By the time Broad became a staff member, Eggers was Chancellor. When she speaks of her years working as a member of his administrative team, Broad's respect for her former professor is unmistakable. She admired his knack for diplomacy, and calls upon his lessons frequently in her own work. "Mel Eggers was a wonderful role model," Broad says. "He never confused the man with the office he served. He had so much respect for the Office of the Chancellor."
In 1985, Broad moved on again to become executive director and chief executive officer of the Arizona Board of Regents. In 1992, Broad took her talents to the California State University system, where she served as executive vice chancellor and chief operating officer.
Because Eggers was so progressive, Broad, a 1999 Arents Award recipient, still applies many of his leadership qualities to her own work. Eggers's collaborative approach was quite different from the corporate style followed by most academic leaders of the day. It was an approach Broad emulatedand later refined into her own. "My views of leadership are probably shaped by the views of today," Broad says. "They are a culmination of experiences."
Broad, who gave this fall's Ganders Lecture in the School of Education, is now in her second year as president of the University of North Carolina (UNC) system, the oldest public university in the United States. She also is the university's first woman president. Like Eggers, she realizes the importance of having a deep sense of respect for the office, knowing her leadership is only one factor in UNC's success. "There is a great link with the past and with tradition," she says. "The contributions of a good president can only enhance a sense of balance. It is the faculty who are the heart of an institution. Our job, as leaders, is to create an environment that permits academic growth."

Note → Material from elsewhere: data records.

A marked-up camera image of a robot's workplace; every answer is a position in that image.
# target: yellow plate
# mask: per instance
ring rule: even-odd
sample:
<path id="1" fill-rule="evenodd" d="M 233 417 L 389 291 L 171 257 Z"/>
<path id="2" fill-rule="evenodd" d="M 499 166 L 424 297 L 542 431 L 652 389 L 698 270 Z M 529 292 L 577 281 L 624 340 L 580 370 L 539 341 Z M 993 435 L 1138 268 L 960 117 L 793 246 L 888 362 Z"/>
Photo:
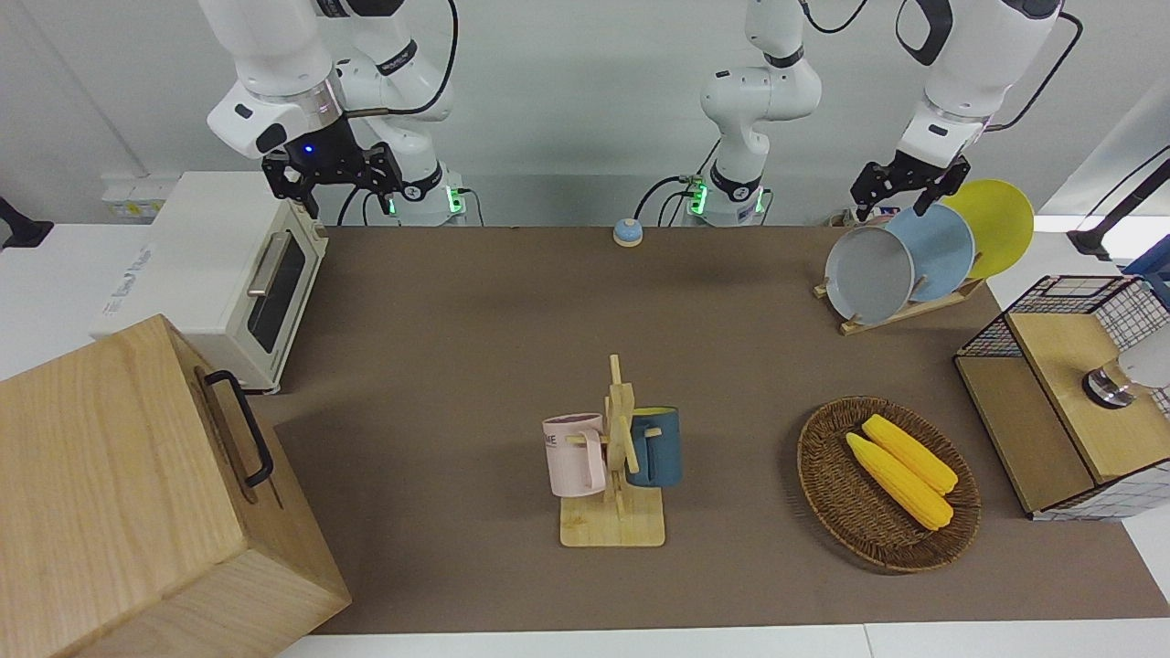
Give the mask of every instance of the yellow plate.
<path id="1" fill-rule="evenodd" d="M 1032 244 L 1032 204 L 1011 183 L 972 180 L 942 203 L 963 215 L 975 235 L 979 255 L 968 275 L 971 279 L 986 279 L 1016 265 Z"/>

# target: wooden box
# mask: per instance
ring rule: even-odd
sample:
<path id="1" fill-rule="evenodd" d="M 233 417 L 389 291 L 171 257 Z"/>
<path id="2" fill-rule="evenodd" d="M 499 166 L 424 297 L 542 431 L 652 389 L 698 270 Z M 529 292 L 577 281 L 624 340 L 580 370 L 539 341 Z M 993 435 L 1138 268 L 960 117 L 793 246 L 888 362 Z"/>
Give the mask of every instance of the wooden box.
<path id="1" fill-rule="evenodd" d="M 1088 314 L 1009 313 L 1020 356 L 955 362 L 1033 519 L 1123 519 L 1170 501 L 1170 421 L 1142 397 L 1097 406 L 1085 373 L 1117 347 Z"/>
<path id="2" fill-rule="evenodd" d="M 209 370 L 156 316 L 0 382 L 0 656 L 270 657 L 349 604 L 271 427 Z"/>

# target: oven handle
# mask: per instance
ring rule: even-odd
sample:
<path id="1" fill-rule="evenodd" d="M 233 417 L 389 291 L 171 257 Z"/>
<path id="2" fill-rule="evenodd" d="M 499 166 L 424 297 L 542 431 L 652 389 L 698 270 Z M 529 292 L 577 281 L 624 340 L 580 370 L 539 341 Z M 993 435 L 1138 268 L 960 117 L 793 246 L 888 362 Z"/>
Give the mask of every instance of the oven handle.
<path id="1" fill-rule="evenodd" d="M 256 268 L 256 274 L 252 277 L 252 283 L 248 283 L 249 297 L 268 296 L 290 244 L 292 244 L 292 233 L 289 231 L 276 233 L 268 240 L 264 255 L 260 259 L 260 267 Z"/>

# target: wooden mug stand
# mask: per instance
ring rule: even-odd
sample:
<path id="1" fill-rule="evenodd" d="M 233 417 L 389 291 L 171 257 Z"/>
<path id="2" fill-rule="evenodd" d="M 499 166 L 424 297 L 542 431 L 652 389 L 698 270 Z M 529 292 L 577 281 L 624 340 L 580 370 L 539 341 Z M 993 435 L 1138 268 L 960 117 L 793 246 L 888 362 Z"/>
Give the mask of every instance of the wooden mug stand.
<path id="1" fill-rule="evenodd" d="M 610 355 L 610 395 L 605 397 L 608 479 L 604 492 L 560 499 L 560 543 L 571 548 L 660 547 L 666 543 L 662 489 L 626 482 L 626 468 L 638 473 L 629 426 L 634 417 L 634 386 L 621 381 L 618 355 Z M 585 437 L 570 437 L 584 441 Z"/>

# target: oven door
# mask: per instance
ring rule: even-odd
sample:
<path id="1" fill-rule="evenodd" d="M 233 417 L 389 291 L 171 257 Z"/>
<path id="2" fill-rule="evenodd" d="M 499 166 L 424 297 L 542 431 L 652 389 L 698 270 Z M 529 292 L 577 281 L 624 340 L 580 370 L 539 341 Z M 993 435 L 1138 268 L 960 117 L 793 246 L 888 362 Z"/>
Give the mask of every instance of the oven door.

During the early seventies, Robert Miller taught political science at Le Moyne College in Syracuse and was quite certain the classroom was his place in the academic world. "I never planned to become an administrator," says the president of Nazareth College in Rochester, New York.
When Miller was asked to chair Le Moyne's political science department, he discovered a different arena in which to apply his talents. "I enjoyed being chair and was effective," he recalls. "Because of my time at SU, I was well trained in political science and public administration and that was important."
Miller credits his days as a Maxwell School doctoral student with enhancing his understanding of disciplined thinking and organizational theory. While doctoral studies gave him academic depth, his time on the Le Moyne faculty provided teaching and management skills. These experiences play a prominent role in his work today as president of Nazareth College. "That credibility comes through in the way I relate to the faculty," he says.
Miller also crafted his leadership style through a variety of faculty and administrative roles at Northern Kentucky University, Rollins College in Florida, Antioch University in California, and Queens College. "The skills I acquired adapting to each of those campuses had a very deep impact on my disciplinary training," Miller says. "I think one of my strengths is dealing with each issue as an independent one. If you are going to be successful leading any large organization, you have to be able to adapt."
Miller is pleased with the legacy he found at Nazareth College. "The foundation on which we are working is solid," he says. "The financial picture and the social culture are very strong, very healthy."
With these key elements in place, Miller is working to expand the college's regional appeal. "It is nice to be able to focus on moving forward," he says. "I like the challenge of developing new programs."